If you’re planning to read Stephen King’s novel Under the Dome before the TV adaptation comes to CBS  in June, you may want to get started fairly soon; the book is over 1,000 pages long and you may need to keep a notepad at your side in order to keep track of all the characters inhabiting Chester’s Mill, a small town in Maine that one day gets inexplicably cut off from the outside world by an enormous transparent dome. As resources and sanity begin to run low, the town splits off into factions and civilization gradually begins to break down and rebuild itself into a rather more destructive form.

If the first thought that immediately comes to mind upon hearing that premise is, “what, like in The Simpsons Movie?” then the answer is yes – a lot like in The Simpsons Movie, right down to the subtle undertones of environmentalism. It’s worth noting that while the release of The Simpsons Movie preceded the publication of Under the Dome, the novel was based on an idea that King has been working on since the ’70s. Nonetheless, Entertainment Weekly reports that showrunner Neal Baer has promised to reference The Simpsons Movie in the upcoming series.

Stephen King Under the Dome Under the Dome TV Spots Warn Viewers to Say Goodbye

As the premiere’s air date closes in, CBS is teasing the arrival of the brand new show with short teaser trailers of the first episode (watch them in the embedded videos above and below) , which was directed by Niels Arden Oplev (Swedish version of The Girl With the Dragon Tattoo). The novel was originally adapted for the screen by award-winning comic book writer Brian K. Vaughan, who previously tackled the subject of civilization trying to rebuild after devastation in his series Y: The Last Man.

It will also be interesting to see how political the TV show gets compared to the book, which actually featured a (sort-of) cameo by Barack Obama.
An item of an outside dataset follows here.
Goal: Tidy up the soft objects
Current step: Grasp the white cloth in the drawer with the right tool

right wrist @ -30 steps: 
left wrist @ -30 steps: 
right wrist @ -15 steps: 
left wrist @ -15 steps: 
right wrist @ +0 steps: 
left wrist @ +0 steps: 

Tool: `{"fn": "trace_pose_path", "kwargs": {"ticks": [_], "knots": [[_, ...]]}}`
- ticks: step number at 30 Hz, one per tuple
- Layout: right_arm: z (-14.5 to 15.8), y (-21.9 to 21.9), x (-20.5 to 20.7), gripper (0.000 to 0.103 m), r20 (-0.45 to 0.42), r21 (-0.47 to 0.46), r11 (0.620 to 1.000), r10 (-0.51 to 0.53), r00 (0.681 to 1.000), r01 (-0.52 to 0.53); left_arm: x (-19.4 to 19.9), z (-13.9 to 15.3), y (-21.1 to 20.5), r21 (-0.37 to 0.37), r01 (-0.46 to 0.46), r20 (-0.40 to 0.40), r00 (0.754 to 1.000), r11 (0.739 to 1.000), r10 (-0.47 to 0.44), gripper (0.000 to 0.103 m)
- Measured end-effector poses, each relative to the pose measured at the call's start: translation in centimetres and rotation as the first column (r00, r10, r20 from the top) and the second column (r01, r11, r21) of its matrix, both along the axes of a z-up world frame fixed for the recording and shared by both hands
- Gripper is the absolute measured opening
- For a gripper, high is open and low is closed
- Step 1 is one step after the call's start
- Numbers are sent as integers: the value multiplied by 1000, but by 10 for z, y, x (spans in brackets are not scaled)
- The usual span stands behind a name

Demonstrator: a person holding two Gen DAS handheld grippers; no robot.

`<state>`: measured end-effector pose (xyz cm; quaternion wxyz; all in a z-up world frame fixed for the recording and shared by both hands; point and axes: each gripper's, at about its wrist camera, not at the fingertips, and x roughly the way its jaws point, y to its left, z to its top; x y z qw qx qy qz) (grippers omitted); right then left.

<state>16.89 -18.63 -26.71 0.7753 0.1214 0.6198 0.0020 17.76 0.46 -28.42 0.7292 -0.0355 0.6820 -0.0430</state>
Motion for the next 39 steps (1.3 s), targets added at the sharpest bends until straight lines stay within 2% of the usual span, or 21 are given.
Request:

King has been quite open about the fact that Under the Dome was a commentary on post-9/11 politics, and that main antagonist Big Jim Rennie and local politician Andy Sanders were intended as a small-scale reinvention of the Bush-Cheney administration. It wouldn’t be surprising, though, to see some of these elements get dropped – or their real-life connections softened around the edges, considering that the teaser hints at other potential changes from the book. If the TV show makes it far enough along to get to the end of the book’s plot, hopefully they’ll at least drop the disappointing ending.

Under the Dome in its TV show form could potentially work in either a Lost or a Walking Dead formula – Lost, because of the mystery elements and the characters’ desperate attempts to find out what created the dome, and The Walking Dead because of the incredibly high body count and the examination of what happens to people when they are cut off from traditional authority and forced to adapt in order to survive.

An earlier teaser gave a very brief glimpse at the some of the disaster and gore caused by the sudden appearance of the dome, including a split-second shot of a severed limb falling from some unfortunate who gets caught straddling the barrier. Let’s hope that the pilot episode delivers on mayhem when Under the Dome pops into existence this summer.


Under the Dome premieres on CBS, 24 June, 2013.